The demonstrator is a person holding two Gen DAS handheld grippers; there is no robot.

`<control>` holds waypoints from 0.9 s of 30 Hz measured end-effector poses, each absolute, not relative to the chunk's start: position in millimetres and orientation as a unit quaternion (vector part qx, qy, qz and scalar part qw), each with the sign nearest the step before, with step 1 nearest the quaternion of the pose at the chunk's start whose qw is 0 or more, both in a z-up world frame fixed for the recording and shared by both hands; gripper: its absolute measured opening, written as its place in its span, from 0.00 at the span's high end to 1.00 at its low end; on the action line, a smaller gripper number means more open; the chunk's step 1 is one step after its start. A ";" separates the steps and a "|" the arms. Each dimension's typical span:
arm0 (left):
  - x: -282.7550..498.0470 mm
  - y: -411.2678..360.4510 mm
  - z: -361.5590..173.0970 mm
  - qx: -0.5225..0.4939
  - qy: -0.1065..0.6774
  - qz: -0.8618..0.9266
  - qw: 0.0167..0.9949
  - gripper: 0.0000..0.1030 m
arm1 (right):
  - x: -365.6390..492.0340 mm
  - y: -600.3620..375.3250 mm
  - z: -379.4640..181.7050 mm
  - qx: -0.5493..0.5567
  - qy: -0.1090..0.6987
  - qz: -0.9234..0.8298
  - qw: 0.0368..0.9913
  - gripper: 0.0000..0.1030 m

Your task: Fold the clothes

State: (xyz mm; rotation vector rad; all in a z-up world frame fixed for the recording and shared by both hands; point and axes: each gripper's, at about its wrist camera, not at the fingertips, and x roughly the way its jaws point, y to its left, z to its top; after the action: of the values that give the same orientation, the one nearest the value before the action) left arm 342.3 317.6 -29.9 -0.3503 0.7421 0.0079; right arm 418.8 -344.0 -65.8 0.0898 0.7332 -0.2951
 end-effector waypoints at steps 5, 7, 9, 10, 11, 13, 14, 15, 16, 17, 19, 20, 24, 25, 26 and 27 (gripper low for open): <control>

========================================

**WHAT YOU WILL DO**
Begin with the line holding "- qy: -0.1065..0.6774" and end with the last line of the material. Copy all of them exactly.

**WORKED SOLUTION**
  - qy: -0.1065..0.6774
  - qz: -0.8618..0.9266
  - qw: 0.0167..0.9949
  - gripper: 0.0000..0.1030 m
arm1 (right):
  - x: -365.6390..492.0340 mm
  - y: -600.3620..375.3250 mm
  - z: -379.4640..181.7050 mm
  - qx: -0.5493..0.5567
  - qy: -0.1090..0.6987
  - qz: -0.9234..0.8298
  - qw: 0.0368..0.9913
  - gripper: 0.0000..0.1030 m

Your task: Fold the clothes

State: (xyz mm; rotation vector rad; all in a z-up world frame fixed for the recording and shared by both hands; point and axes: each gripper's, at about its wrist camera, not at the fingertips, and x roughly the way its jaws point, y to its left, z to its top; after the action: of the values that give the same orientation, the one nearest the value before the action) left arm 342.3 317.6 -29.9 -0.3503 0.7421 0.0079; right arm 418.8 -344.0 -65.8 0.0898 0.7332 -0.2951
 end-effector waypoints at steps 5, 7, 9, 10, 11, 13, 14, 15, 16, 17, 19, 20, 24, 25, 26 and 27 (gripper low for open): <control>

No more output will be given.